Ackman, who has placed a $1 billion short bet against Herbalife, said the company was making recruits pay an entry fee and letting distributors recruit new members, activities he said were illegal in China. He also said the company is disguising its sales to distributors as hourly consulting fees.

Herbalife said it follows local laws. Chinese regulators have yet to comment on the matter but direct sales models have recently come under fire in China, where authorities launched a probe in January into Herbalife's rival NU Skin Enterprises Inc after state media reported that it brainwashed its members.

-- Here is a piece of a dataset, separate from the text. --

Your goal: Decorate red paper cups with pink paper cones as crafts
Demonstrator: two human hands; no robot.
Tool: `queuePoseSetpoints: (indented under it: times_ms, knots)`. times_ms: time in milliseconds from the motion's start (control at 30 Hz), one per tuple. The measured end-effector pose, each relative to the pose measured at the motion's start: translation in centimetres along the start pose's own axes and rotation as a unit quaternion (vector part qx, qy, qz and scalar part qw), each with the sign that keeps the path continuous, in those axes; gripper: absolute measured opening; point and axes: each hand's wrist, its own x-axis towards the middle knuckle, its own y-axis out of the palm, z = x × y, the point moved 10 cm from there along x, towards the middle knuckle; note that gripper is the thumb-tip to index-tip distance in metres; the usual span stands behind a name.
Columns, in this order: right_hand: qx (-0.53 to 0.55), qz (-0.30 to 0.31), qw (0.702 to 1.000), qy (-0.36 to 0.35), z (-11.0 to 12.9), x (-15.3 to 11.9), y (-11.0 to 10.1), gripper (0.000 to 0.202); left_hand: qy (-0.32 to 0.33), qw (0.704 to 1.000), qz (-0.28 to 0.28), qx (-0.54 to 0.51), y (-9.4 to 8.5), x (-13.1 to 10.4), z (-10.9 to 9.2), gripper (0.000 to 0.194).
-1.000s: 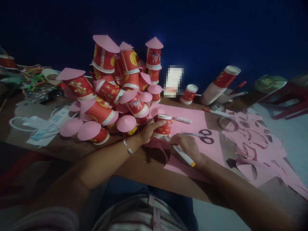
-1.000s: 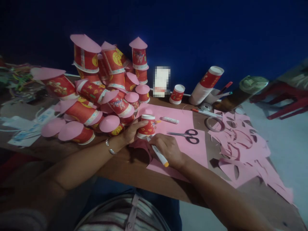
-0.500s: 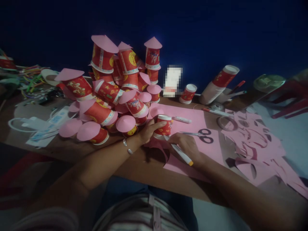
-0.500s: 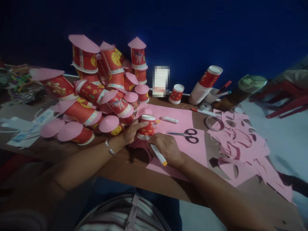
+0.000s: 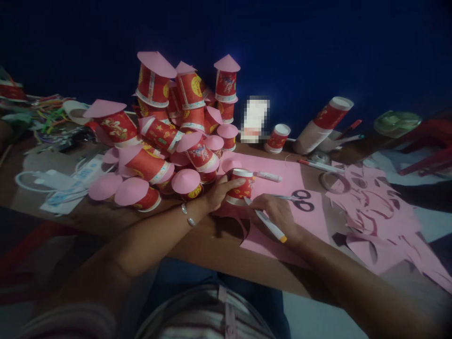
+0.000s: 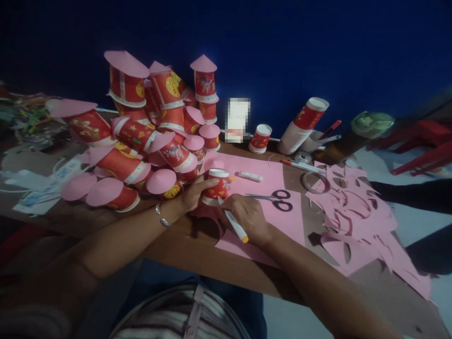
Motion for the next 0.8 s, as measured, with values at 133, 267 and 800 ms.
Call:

In a telephone presentation which lasted more than two hours and drew some 300 listeners, Ackman said the findings were a first step towards bringing his concerns about Herbalife to the attention of Chinese officials.

Ackman, who heads Pershing Square Capital Management, hired research firm OTG to collect the evidence through interviews with Herbalife distributors in China. He was joined on the conference call by one of his lawyers, David Klafter, who said Herbalife is violating Chinese law.

"My understanding of the facts and law in China is yes, they are violating both civil and criminal law," Klafter said on the conference call.

Legal experts in China, however, say laws governing direct selling are unclear and enforcement is often lax, which makes any tough regulatory action against Herbalife unlikely.

Some Chinese laws allow direct selling under limited conditions, while others ban so-called pyramid selling, when members make more money recruiting new members than selling the actual product.

"These firms are operating in a regulatory grey area in China, which gives less protection because you've got an uncertainty hanging over it," said Ben Wootliff, Hong Kong-based general manager for global risk consultancy Control Risks.

"The law in China says one thing, if it's actually enforced is a completely different thing."

Corey Lindley, chief cfinancial officer at direct sales firm d?TERRA and a former NU Skin executive in China, also said the regulator was unlikely to take strong action against Herbalife any time soon.

"I don't doubt that because of all of this attention there will be some modest movement of some sort with the regulators just trying to be responsive to all of this, but I don't think it will be material at all," Lindley told Reuters.

Herbalife said sales in China rose more than 120 percent in the fourth quarter of 2013, the fastest of any region worldwide, contributing about 10 percent to global sales last year. The company has 200,000 sales representatives in the country and uses a "unique marketing program" to meet Chinese regulations, it said in its latest annual report.

Herbalife has said it remains confident in its business in China and said it is in compliance with local laws.